The company announced its shift to a monthly patching cycle as a part of a new security initiative unveiled at its Worldwide Partner Conference in New Orleans last month. Microsoft said it was introducing the new schedule to ease the burden on systems administrators struggling with the frequency of security updates. Industry sources anticipate the disclosure of multiple vulnerabilities in the Windows operating system.
However, security professionals have avoided giving Microsoft's policy shift the thumbs-up, saying the effect is likely to be neutral. Greg Shipley, co-founder and chief technology officer of U.S.-based security company Neohapsis, said the new policy will actually make some things harder.
"The measuring stick is the volume of patches, not the release times," he said by phone from Chicago. "It's difficult because now we have to regression-test all these patches in one lump sum."
On the surface, the policy is a good one, Shipley said, because system administrators have to schedule only one service outage window a month. "But now you apply a bunch of patches, and (if) something 'breaks,' which one do you back up on?"
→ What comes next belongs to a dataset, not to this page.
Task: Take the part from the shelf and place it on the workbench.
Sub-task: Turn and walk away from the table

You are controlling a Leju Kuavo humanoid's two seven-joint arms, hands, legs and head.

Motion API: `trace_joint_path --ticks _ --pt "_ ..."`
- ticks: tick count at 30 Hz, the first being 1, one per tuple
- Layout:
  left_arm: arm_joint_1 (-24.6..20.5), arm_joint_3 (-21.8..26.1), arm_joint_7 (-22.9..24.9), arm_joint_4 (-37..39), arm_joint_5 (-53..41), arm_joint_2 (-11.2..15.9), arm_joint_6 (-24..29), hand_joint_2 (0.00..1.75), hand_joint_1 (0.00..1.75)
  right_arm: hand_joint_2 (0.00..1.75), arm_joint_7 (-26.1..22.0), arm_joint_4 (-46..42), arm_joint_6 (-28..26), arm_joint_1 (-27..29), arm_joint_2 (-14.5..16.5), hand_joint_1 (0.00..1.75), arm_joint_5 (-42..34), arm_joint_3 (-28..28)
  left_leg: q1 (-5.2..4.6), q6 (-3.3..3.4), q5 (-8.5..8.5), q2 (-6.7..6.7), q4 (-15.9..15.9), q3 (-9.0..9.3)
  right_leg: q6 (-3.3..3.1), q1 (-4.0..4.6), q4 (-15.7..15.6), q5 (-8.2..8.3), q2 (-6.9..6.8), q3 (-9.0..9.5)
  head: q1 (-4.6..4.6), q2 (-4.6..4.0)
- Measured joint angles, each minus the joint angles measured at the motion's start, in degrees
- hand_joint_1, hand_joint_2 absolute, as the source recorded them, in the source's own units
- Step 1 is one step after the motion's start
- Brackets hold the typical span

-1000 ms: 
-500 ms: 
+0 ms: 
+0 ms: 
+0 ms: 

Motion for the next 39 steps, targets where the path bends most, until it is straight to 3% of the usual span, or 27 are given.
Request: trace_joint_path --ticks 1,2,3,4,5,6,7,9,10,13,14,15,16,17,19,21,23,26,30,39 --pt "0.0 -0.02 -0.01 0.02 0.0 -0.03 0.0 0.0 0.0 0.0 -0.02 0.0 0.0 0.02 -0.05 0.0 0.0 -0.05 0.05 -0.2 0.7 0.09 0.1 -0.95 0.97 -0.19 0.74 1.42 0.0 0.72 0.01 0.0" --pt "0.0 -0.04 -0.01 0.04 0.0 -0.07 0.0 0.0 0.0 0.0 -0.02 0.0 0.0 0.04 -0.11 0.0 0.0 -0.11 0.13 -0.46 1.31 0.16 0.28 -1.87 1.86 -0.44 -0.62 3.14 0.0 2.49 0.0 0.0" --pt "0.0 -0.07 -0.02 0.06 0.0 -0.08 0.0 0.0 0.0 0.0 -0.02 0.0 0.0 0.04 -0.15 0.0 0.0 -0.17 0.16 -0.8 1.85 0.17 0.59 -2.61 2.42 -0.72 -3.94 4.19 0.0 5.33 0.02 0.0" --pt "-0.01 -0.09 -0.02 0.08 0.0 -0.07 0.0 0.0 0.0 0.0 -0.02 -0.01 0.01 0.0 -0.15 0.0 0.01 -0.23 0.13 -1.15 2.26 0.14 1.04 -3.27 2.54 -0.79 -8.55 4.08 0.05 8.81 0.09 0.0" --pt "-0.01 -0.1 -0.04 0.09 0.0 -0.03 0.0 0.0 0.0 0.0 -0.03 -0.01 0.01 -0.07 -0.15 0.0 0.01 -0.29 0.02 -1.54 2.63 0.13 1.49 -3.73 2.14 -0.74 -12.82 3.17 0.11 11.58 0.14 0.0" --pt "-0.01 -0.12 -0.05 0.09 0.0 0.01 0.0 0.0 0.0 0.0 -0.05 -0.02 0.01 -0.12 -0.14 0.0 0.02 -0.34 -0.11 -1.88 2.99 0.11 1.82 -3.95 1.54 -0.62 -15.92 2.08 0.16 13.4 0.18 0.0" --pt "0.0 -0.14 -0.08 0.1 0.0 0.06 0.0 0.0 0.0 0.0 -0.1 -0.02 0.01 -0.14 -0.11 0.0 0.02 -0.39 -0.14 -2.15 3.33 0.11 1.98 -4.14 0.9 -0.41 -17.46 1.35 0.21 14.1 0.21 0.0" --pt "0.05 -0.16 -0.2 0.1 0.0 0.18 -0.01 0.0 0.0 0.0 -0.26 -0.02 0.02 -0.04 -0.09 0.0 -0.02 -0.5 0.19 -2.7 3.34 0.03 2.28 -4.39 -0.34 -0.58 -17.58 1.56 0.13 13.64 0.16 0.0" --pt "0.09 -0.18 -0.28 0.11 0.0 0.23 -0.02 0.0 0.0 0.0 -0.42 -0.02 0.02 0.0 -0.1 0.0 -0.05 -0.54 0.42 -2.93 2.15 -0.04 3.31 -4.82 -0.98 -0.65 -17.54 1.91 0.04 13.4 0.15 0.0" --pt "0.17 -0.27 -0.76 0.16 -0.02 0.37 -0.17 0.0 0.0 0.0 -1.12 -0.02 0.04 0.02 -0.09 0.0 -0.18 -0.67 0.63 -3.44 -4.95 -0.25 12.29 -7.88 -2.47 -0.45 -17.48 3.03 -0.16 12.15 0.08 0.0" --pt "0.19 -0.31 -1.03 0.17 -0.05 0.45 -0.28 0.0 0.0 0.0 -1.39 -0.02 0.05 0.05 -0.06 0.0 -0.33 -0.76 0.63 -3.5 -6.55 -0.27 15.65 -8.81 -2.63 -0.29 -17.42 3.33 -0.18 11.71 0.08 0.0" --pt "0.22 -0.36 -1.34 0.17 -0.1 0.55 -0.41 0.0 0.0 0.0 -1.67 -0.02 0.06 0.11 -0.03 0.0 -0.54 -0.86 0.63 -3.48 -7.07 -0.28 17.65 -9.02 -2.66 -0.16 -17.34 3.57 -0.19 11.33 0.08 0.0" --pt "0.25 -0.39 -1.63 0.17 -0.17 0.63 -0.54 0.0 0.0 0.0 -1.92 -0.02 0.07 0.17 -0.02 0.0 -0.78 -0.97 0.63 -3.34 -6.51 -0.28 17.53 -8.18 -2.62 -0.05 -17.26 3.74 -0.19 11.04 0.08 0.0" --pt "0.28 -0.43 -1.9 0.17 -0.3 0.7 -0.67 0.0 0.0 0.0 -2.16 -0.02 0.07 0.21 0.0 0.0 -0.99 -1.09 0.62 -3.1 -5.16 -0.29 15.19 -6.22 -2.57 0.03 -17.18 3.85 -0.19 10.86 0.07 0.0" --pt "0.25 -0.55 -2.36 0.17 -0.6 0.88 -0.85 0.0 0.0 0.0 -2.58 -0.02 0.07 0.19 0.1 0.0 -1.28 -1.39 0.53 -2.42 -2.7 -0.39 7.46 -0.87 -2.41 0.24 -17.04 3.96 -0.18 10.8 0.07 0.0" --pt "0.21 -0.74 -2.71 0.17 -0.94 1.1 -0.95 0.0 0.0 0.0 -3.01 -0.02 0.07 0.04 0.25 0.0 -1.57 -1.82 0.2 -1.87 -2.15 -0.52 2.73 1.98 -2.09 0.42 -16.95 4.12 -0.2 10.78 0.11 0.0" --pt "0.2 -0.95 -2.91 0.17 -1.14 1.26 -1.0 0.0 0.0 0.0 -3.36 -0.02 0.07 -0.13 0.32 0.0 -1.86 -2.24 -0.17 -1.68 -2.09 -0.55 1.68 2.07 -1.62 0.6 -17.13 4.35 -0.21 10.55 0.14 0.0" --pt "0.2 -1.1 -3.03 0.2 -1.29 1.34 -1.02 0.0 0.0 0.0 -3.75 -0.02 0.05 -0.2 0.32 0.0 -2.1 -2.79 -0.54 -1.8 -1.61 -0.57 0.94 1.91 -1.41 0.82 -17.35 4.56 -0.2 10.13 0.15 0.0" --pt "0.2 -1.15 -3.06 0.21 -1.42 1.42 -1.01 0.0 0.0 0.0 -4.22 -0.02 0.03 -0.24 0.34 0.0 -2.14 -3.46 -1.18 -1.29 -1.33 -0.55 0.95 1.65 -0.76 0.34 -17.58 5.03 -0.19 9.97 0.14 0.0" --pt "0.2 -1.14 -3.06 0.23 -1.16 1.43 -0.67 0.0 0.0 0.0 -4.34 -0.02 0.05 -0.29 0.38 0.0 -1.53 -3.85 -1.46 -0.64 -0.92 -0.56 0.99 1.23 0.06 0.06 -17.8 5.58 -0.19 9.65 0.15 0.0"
Shipley says the policy needs to be flexible in order for Microsoft to appropriately affect its customers. "If a hole is found in the wild...they should respond in a timely manner regardless of their patch cycle," he said. "But if they're doing controlled releases, then I'm not sure if it matters that much."
Security professional and former chief security officer of InterNIC Richard Forno also highlights the large time between updates as a potential source of risk.
"Perhaps it makes it easier for the system administrators to do one major fix-it patch instead of several each month, but that means there's a greater window of opportunity for a bad guy to cause damage between patch cycles," he said. "Watch for the next major Windows exploits to occur within a week of a monthly patch being released by Microsoft."
"If I was a bad guy, that's when I'd release my malicious exploits," he added.